Last spring, the Trump administration began pushing an idea onto Mexican officials: Mexico should sign a “safe third country” agreement with the United States that would allow the growing wave of Central American immigrants to apply for asylum in the country, effectively authorizing U.S. border agents to summarily turn back potential refugees.
Then-Homeland Security Secretary Kirstjen Nielsen had begun insisting on the possibility of such an understanding with Mexico’s representatives as early as April. She urged immigrants making their way north to “seek protection” in Mexico before considering doing so in the United States. Still, despite Nielsen’s perseverance, Mexican officials didn’t budge. Then-Foreign Minister Luis Videgaray dismissed the possibility. “A safe third country status would turn Mexico into a final destination for immigrants and would invalidate any further bid for asylum in the United States. That’s why we’ve rejected it,” Videgaray said.

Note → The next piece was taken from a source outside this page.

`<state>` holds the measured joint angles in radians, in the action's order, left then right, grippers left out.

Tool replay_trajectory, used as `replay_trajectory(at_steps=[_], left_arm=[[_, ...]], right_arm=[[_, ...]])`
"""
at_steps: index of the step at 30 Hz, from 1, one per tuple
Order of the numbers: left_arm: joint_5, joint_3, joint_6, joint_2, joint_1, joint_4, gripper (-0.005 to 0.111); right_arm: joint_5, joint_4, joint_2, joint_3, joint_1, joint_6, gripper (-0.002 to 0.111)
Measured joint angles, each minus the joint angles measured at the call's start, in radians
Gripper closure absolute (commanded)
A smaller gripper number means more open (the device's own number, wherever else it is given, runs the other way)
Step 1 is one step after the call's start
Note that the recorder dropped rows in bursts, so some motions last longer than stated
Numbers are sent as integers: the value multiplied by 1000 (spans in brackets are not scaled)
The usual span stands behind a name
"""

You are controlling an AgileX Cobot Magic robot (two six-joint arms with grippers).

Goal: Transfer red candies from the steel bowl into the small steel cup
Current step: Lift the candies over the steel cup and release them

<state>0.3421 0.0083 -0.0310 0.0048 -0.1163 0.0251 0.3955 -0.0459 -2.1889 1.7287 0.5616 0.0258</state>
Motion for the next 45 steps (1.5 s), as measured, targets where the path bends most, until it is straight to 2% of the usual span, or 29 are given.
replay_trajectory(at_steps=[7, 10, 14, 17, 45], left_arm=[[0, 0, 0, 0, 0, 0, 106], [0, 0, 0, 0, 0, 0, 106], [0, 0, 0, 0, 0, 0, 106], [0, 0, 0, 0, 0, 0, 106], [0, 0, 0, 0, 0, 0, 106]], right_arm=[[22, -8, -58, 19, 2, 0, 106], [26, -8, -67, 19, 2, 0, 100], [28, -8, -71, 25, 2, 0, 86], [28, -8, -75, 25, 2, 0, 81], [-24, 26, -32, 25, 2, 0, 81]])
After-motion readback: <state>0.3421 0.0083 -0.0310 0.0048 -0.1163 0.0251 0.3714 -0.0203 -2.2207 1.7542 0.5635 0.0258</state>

Nielsen and Videgaray are now gone, but the idea of a “safe third country” agreement, similar to the one the United States has with Canada, is still making the rounds within the DHS. Two weeks ago, the department’s advisory council issued a report on the humanitarian crisis brewing at the border. It paints a somber picture of the recent immigrant surge and its dramatic human cost and lays out recommendations, including an urgent increase in the number of immigration judges, a path for expediting the current backlog and new measures to establish accurate parentage of children.
The report also urges the Trump administration to negotiate what it calls the North American Family Protection Initiative — essentially, again, a “safe third country” deal with Mexico that would, it assumes, “dramatically reduce the number of migrants with a child in tow from Central America.”The initiative would be, according to the DHS council, “the single most important action” the administration could take to manage the immigrant crisis from Central America.

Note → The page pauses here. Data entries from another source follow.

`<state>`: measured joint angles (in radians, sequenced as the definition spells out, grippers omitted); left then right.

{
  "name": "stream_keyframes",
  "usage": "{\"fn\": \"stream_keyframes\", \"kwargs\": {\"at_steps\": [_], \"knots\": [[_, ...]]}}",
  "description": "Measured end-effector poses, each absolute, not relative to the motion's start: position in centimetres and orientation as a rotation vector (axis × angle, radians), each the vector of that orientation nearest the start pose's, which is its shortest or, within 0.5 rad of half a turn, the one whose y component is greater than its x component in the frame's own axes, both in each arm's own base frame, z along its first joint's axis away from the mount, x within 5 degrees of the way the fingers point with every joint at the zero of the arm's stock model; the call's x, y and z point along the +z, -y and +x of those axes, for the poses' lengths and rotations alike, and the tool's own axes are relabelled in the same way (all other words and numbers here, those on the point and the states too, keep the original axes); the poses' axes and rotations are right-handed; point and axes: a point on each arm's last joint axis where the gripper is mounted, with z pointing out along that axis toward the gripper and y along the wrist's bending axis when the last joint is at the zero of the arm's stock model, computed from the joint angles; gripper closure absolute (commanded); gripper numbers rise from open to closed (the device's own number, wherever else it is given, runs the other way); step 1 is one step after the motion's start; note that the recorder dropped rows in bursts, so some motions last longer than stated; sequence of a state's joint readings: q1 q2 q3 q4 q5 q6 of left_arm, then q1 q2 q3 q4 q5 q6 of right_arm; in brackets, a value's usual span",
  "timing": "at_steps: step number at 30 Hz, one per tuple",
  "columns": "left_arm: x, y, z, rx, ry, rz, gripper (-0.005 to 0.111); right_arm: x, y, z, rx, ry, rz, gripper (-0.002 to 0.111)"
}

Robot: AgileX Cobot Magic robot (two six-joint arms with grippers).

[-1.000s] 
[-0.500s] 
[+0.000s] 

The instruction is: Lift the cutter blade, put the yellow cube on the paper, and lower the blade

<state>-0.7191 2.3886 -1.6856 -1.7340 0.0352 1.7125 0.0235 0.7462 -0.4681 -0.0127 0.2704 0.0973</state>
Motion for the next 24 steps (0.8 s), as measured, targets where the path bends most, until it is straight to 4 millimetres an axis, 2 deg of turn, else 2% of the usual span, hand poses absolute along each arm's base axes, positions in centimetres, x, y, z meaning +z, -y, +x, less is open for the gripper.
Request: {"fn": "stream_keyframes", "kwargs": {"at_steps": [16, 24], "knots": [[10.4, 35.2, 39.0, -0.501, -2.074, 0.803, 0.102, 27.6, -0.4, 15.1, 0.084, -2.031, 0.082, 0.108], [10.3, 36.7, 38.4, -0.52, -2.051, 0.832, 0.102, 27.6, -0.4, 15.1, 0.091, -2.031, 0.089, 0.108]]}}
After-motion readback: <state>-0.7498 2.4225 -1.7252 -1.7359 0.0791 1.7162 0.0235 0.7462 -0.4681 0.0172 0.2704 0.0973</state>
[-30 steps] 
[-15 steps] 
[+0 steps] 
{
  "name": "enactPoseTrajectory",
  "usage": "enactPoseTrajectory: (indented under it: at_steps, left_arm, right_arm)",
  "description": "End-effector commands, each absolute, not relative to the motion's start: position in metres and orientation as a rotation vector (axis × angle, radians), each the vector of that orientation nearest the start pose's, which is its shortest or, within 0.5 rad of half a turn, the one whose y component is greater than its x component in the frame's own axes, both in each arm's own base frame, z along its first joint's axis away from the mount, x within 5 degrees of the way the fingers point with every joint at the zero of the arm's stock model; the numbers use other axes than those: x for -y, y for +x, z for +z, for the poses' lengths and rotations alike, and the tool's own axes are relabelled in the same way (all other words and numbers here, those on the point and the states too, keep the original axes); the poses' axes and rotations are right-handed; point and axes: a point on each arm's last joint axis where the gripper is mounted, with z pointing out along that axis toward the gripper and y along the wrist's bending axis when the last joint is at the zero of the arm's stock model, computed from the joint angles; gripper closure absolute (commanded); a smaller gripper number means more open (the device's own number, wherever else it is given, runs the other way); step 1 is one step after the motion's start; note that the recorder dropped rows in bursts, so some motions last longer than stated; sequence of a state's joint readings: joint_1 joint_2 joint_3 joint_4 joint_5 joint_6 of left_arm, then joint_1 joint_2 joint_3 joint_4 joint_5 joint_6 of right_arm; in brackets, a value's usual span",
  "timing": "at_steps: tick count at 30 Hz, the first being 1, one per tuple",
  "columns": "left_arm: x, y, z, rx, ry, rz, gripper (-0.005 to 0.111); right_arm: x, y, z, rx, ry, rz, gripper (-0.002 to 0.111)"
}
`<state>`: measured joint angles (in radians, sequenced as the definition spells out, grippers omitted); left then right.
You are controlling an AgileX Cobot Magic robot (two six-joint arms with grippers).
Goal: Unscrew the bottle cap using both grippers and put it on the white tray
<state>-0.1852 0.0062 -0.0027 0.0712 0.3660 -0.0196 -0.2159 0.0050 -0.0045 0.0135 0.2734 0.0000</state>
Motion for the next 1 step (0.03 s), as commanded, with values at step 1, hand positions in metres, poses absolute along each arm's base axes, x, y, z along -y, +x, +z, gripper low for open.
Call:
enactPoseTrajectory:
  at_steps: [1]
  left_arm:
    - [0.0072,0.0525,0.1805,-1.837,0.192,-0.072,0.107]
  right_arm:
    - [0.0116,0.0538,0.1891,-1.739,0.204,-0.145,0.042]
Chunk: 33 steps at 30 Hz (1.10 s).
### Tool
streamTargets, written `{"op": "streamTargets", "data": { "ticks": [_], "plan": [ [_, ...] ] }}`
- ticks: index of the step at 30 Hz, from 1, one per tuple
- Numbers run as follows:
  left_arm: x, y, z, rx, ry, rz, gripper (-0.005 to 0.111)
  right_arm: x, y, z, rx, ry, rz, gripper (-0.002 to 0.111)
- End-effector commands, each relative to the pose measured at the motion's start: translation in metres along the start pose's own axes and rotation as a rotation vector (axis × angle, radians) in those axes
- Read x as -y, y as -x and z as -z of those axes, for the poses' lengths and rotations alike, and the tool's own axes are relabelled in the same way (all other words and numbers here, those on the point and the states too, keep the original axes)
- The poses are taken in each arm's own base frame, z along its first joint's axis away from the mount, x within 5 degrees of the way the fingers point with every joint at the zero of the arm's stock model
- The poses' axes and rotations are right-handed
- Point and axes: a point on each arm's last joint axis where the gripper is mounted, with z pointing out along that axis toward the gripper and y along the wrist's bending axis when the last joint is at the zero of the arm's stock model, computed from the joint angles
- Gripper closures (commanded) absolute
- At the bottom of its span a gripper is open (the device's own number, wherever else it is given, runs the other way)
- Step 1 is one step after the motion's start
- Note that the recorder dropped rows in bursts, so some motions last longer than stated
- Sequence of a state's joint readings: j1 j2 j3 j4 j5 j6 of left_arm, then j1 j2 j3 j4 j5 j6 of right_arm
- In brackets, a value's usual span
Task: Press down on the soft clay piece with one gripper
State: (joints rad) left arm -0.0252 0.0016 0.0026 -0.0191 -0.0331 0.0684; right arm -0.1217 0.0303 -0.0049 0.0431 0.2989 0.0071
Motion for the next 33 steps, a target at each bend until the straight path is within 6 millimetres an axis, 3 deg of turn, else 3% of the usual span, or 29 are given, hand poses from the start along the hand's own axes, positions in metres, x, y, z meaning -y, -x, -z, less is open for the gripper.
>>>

The report insists that the agreement could be mutually advantageous for Mexico and the United States but places the onus for its intricate implementation and success squarely on the Mexican government’s shoulders. “Mexico will enhance its process for asylum so that it is substantially equivalent to ours,” the report theorizes. “Mexico will provide appropriate protection for asylees in its territory.”
Easier said than done.
Given the current conditions in Mexico, the report might be indulging in a particularly cynical bout of wishful thinking.

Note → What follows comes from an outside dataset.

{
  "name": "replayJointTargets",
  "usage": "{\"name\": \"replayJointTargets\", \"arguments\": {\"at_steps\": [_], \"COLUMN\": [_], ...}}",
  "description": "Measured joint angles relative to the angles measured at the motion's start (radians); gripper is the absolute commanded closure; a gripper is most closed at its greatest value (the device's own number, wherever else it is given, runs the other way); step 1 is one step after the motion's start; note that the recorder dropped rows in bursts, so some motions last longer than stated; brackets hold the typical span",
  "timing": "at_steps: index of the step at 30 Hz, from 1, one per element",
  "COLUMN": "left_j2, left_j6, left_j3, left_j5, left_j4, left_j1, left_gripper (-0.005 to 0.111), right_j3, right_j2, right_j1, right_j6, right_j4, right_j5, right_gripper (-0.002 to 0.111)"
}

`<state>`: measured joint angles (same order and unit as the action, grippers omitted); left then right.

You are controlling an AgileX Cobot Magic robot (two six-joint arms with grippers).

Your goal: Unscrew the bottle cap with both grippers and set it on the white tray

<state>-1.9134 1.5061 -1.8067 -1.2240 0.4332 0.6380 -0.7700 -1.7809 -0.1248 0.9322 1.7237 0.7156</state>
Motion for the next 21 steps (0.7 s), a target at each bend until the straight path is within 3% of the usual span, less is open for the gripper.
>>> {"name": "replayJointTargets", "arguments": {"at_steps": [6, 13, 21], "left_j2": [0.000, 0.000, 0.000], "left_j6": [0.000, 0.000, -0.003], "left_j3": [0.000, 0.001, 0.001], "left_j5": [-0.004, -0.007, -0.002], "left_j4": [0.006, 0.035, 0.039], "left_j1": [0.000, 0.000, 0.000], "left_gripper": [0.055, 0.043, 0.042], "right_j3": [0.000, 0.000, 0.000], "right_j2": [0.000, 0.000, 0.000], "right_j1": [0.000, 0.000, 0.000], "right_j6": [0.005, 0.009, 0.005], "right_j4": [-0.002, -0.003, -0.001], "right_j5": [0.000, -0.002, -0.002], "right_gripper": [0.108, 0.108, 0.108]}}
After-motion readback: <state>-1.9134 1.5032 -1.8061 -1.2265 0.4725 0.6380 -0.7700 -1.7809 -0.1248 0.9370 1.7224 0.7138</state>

Under President Andrés Manuel López Obrador, Mexico’s government has been a compliant partner on immigration. It has agreed to the White House’s demands for enhanced enforcement and deterrence within Mexico and docilely accepted the return of potential Central American refugees to Mexican soil to wait out their asylum processes as part of the controversial “Remain in Mexico” scheme — leaving Democrats and nongovernmental organizations in the United States completely baffled.
What it has certainly not done is improve the country’s capacity to deal with the surge in potential refugees in a humane way. Quite the contrary. In strict opposition to the recommendations of groups such as Human Rights Watch, the López Obrador administration drastically cut funds to official agencies that deal with immigration. COMAR, the government’s commission for refugees, operates almost on fumes: Its yearly budget is now a little more than $1 million, a 20 percent decrease from the agency’s already meager 2018 allocation. This for an agency that has to handle tens of thousands of cases a year. To say that Mexico is not ready to take on the burden of being a supposedly safe third country is an understatement. Mexico’s alarming increase in violence makes this proposal a complete farce.
The Mexican government doesn’t seem too keen on the idea, either. In a recent interview, Mexico’s ambassador to the United States, Martha Bárcena, told me that an agreement like the one described in the DHS report is just “not in the cards right now.” Bárcena acknowledged that U.S. authorities have brought up the possibility of such a deal “on multiple occasions.” Mexico, she told me, remains opposed to the idea.
Part of the problem, Bárcena said, is the steep difficulties that Mexico would encounter (and currently faces, given the financial constraints at agencies like COMAR) in merely processing tens of thousands of refugee requests and potentially absorbing large numbers of Central American immigrants who would settle in the country.
Bárcena then struck an emphatic tone. An experienced diplomat, Bárcena was Mexico’s ambassador to Turkey when, in 2016, that country negotiated an understanding with the European Union to deal with the growing tide of Syrian refugees — a deal similar to the one proposed now by the DHS’s council to Mexico. The agreement included nearly 6 billion euros to support Turkey’s efforts. “Would we reach that level of involvement, of resources?” Bárcena asked. “Would the United States be willing to offer some concessions on immigration to both Mexico and Central America? Which ones, exactly?”
Bárcena has a point. For all of its recent willingness to appease President Trump’s nativist impulses, Mexico’s current government seems sadly uninterested in strengthening the country’s institutions to process thousands of potential asylees, much less offer them real, lasting options for taking root. For that, Mexico would need from the United States the sort of commitment Turkey got from the European Union. So would Central America. Good luck convincing Trump of such daring generosity.